WSLSAgent <- WSLSAgent_f(1, 0)


# Against a random agent

Self <- rep(NA, trials)
Other <- rep(NA, trials)

Self[1] <- RandomAgent_f(1, 0.5)
Other <- RandomAgent_f(seq(trials), rate)
  

for (i in 2:trials) {
  if (Self[i - 1] == Other[i - 1]) {
    Feedback = 1
  } else {Feedback = 0}
  Self[i] <- WSLSAgent_f(Self[i - 1], Feedback)
}

sum(Self == Other)

## [1] 71

df <- tibble(Self, Other, trial = seq(trials), Feedback = as.numeric(Self == Other))

ggplot(df) + theme_classic() +
  geom_line(color = "red", aes(trial, Self)) +
  geom_line(color = "blue", aes(trial, Other))

ggplot(df) + theme_classic() +
  geom_line(color = "red", aes(trial, Feedback)) +
  geom_line(color = "blue", aes(trial, 1 - Feedback))

df$cumulativerateSelf <- cumsum(df$Feedback) / seq_along(df$Feedback)
df$cumulativerateOther <- cumsum(1 - df$Feedback) / seq_along(df$Feedback)

ggplot(df) + theme_classic() +
  geom_line(color = "red", aes(trial, cumulativerateSelf)) +
  geom_line(color = "blue", aes(trial, cumulativerateOther))

# Against a Win-Stay-Lose Shift
Self <- rep(NA, trials)
Other <- rep(NA, trials)

Self[1] <- RandomAgent_f(1, 0.5)
Other[1] <- RandomAgent_f(1, 0.5)

for (i in 2:trials) {
  if (Self[i - 1] == Other[i - 1]) {
    Feedback = 1
  } else {Feedback = 0}
  Self[i] <- WSLSAgent_f(Self[i - 1], Feedback)
  Other[i] <- WSLSAgent_f(Other[i - 1], 1 - Feedback)
}

sum(Self == Other)

## [1] 60

df <- tibble(Self, Other, trial = seq(trials), Feedback = as.numeric(Self == Other))

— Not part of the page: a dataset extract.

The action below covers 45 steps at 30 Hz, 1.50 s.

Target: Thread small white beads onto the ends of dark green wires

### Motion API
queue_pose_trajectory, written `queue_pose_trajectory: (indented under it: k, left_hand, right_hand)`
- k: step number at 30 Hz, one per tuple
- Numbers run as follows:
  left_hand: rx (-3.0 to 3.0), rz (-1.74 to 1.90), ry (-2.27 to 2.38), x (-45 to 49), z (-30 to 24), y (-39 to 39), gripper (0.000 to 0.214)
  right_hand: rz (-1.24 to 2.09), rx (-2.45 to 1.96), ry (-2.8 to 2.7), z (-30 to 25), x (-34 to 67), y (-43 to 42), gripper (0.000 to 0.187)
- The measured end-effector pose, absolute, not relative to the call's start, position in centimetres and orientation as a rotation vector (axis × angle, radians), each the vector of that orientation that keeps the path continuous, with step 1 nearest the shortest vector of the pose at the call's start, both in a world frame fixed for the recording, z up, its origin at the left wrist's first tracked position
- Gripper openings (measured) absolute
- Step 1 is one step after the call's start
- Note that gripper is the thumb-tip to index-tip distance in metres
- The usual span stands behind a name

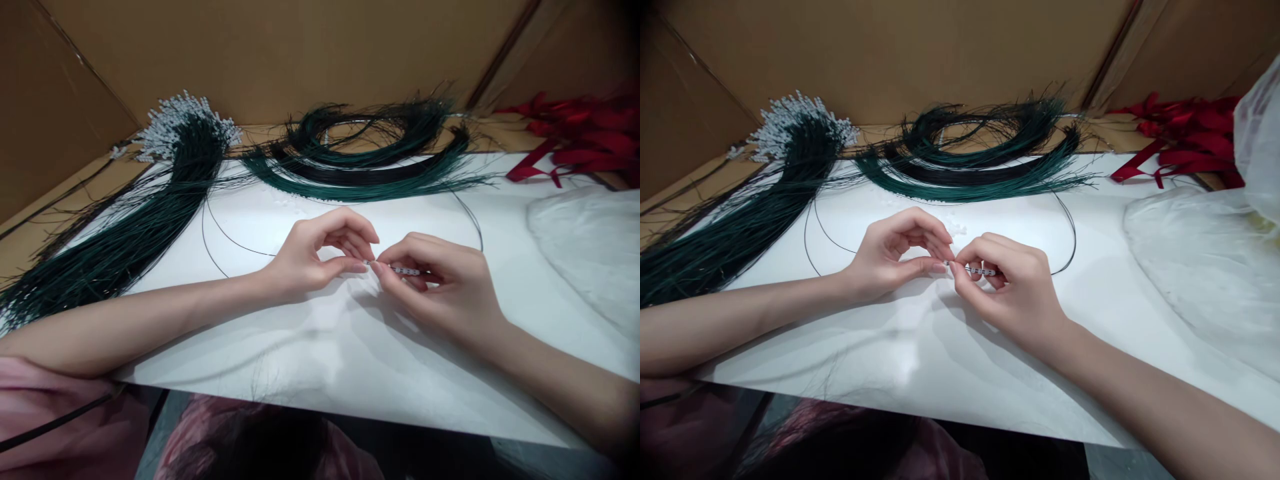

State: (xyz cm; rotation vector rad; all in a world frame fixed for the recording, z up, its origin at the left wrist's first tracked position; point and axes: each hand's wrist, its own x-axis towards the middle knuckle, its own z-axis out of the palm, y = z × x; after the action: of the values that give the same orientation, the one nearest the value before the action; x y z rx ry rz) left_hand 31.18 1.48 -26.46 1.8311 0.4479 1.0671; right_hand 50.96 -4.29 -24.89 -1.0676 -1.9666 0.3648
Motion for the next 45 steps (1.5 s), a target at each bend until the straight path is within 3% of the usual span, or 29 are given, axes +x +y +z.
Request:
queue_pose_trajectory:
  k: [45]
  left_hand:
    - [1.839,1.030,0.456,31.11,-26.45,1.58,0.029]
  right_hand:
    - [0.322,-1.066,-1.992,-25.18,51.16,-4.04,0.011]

ggplot(df) + theme_classic() +
  geom_line(color = "red", aes(trial, Self)) +
  geom_line(color = "blue", aes(trial, Other))

ggplot(df) + theme_classic() +
  geom_line(color = "red", aes(trial, Feedback)) +
  geom_line(color = "blue", aes(trial, 1 - Feedback))

df$cumulativerateSelf <- cumsum(df$Feedback) / seq_along(df$Feedback)
df$cumulativerateOther <- cumsum(1 - df$Feedback) / seq_along(df$Feedback)

ggplot(df) + theme_classic() +
  geom_line(color = "red", aes(trial, cumulativerateSelf)) +
  geom_line(color = "blue", aes(trial, cumulativerateOther))

3.4 Now we scale it up

trials = 120
agents = 100

# WSLS vs agents with varying rates

for (rate in seq(from = 0.5, to = 1, by = 0.05)) {
  
  for (agent in seq(agents)) {
    Self <- rep(NA, trials)
    Other <- rep(NA, trials)
    
    Self[1] <- RandomAgent_f(1, 0.5)
    Other <- RandomAgent_f(seq(trials), rate)
    
    
    for (i in 2:trials) {
      if (Self[i - 1] == Other[i - 1]) {
        Feedback = 1
      } else {Feedback = 0}
      Self[i] <- WSLSAgent_f(Self[i - 1], Feedback)
    }
    
    temp <- tibble(Self, Other, trial = seq(trials), Feedback = as.numeric(Self == Other), agent, rate)
    
    if (agent == 1 & rate == 0.5) {df <- temp} else {df <- bind_rows(df, temp)}
  }
}

## WSLS with another WSLS

for (agent in seq(agents)) {
    Self <- rep(NA, trials)
    Other <- rep(NA, trials)
    
    Self[1] <- RandomAgent_f(1, 0.5)
    Other[1] <- RandomAgent_f(1, 0.5)
    
    
    for (i in 2:trials) {
      if (Self[i - 1] == Other[i - 1]) {
        Feedback = 1
      } else {Feedback = 0}
      Self[i] <- WSLSAgent_f(Self[i - 1], Feedback)
      Other[i] <- WSLSAgent_f(Other[i - 1], 1 - Feedback)
    }
    
    temp <- tibble(Self, Other, trial = seq(trials), Feedback = as.numeric(Self == Other), agent, rate)
    
    if (agent == 1 ) {df1 <- temp} else {df1 <- bind_rows(df1, temp)}
  }

3.4.1 And we visualize it

ggplot(df, aes(trial, Feedback, group = rate, color = rate)) +
  geom_smooth(se = F) + theme_classic()

## `geom_smooth()` using method = 'gam' and formula = 'y ~ s(x, bs = "cs")'

We can see that the bigger the bias in the random agent, the bigger the performance in the WSLS (the higher the chances the random agent picks the same hand more than once in a row).

Now it’s your turn to follow a similar process for your 2 chosen strategies.